В 1968 году, когда я учился на первом курсе в университете, у меня в общежитии висел на стене дешевый плакат с репродукцией картины Шагала «Двойной портрет с бокалом вина». Невесомые фигуры — молодой человек и девушка, парящие над русским городком, девушка в белом платье (возможно, свадебном) с соблазнительным глубоким вырезом, юноша в ярко-красном сюртуке, его голова забавно сдвинута по отношению к телу, он улыбается — при взгляде на эту картину у меня возникало радостное восторженно-романтическое ощущение, какое только и бывает в восемнадцать лет. Этот плакат, как мне казалось, вполне соответствовал настроению стихотворения Э. Э. Каммингса, которое начинается так: «где-то, где я никогда не бывал, в недостижимой / дали, твои глаза молчаливые», и фильма «Эльвира Мадиган» шведского режиссера Бу Видерберга о несчастной циркачке. В то время Шагал — этот «скрипач на крыше» — мне не был особенно близок, например, его «Молящийся еврей» — это ведь просто портрет витебского раввина, обвешанного филактериями (лишь позже я узнал, что Шагал считал эту картину своим шедевром), старомодно сентиментальный. Такое может понравиться, думал я, правильно или нет, лишь моим родителям и людям их поколения, которые валом валят на Хаима Тополя или Зеро Мостеля в роли Тевье-молочника. Если б я был богат, я бы купил какое-нибудь «мечтательное» полотно Шагала, навеянное его поездками по французской глубинке, а не, скажем, «Скрипача», где просто сидит на крыше скрипач, — ничего в нем такого особенного, думал я, ничего, кроме ностальгии по давно канувшему в прошлое еврейскому местечку. Но разумеется, я ничего не знал о социальном контексте творчества Шагала и почти ничего — о его жизни. Знал я о нем только то, что и о некоторых других писателях и художниках, с творчеством которых бегло знакомился во время учебы: Кафка, Беллоу, Сутин, ну и Шагал — все они были евреи.

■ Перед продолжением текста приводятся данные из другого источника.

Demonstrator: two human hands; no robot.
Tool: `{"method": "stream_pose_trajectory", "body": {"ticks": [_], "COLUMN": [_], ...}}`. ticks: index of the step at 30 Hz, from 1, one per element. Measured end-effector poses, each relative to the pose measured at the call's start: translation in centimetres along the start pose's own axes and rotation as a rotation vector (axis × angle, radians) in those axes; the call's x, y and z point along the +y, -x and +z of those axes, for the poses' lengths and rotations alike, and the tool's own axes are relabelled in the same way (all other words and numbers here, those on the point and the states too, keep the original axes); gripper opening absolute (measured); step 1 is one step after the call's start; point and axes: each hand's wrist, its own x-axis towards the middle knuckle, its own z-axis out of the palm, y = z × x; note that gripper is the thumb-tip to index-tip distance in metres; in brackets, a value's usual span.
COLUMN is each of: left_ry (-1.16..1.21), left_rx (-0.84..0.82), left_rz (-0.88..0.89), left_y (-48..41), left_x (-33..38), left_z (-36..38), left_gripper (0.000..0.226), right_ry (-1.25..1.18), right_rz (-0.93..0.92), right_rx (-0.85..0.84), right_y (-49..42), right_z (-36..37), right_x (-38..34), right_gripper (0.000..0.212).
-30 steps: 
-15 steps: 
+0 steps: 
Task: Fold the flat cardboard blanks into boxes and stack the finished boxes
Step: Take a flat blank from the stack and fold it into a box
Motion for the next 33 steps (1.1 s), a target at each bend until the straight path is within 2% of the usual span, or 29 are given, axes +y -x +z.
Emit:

Но вскоре я убедился, что не все ревнители высокого искусства обожают Шагала. Его влюбленные парочки, раввины, громадные букеты и скрипочки весьма двусмысленны, приторны — по их мнению, не китч, но где-то в опасной близости от него.

В последние годы снова возник интерес к творчеству Шагала, отчасти потому, что публика увидела наконец картины, долго лежавшие в запасниках советских музеев. Выставки имели успех. «Новые» работы, такие, как панно для Еврейского камерного театра, выполненные Шагалом в 1920 году, вызвали интерес и к «старым».

Творения Шагала с точки зрения вечности кажутся куда более историческими, куда более политически окрашенными, более резкими и жесткими, чем было принято считать. В его работах четко прослеживается история еврейского народа — по ним буквально можно ее пересказать. За долгую жизнь художник застал две мировые войны, Октябрьскую революцию в России и рождение Государства Израиль, и все эти важные исторические события нашли отражение в его творчестве, увиденные как бы через волшебный кристалл еврейского сознания. Шагал не хотел, чтобы его называли еврейским художником, и это тоже понятно в контексте истории: занимаясь сакральным в полном смысле этого слова, внешне он оставался человеком сугубо светским; повествуя о прекрасных или трагических моментах еврейской истории, в том числе о Холокосте, он часто делает Христа главным символом жертвенности и страданий, прекрасно понимая, что, даже очищенный от религиозного контекста, образ Иисуса еврейской аудитории будет чужд. Рожденный в традиционной иудейской семье на окраине Российской империи, Шагал (не будучи христианином) почти столетие спустя нашел вечный покой на католическом кладбище в Сен-Поль-де-Вансе на юге Франции. А созданные им витражные окна украшают и христианские церкви, и синагоги. Его собственная жизнь, как о ней рассказывают его картины, рисунки, литографии, книжная графика, театральные декорации, керамика, гобелены, скульптуры, окна и чисто человеческие поступки, повторяет превратности судьбы еврейского народа в двадцатом веке: это крутые повороты истории, ностальгия по духовно богатому, но обреченному местечковому прошлому и стремление идти в ногу со временем, а может, даже и опережать его.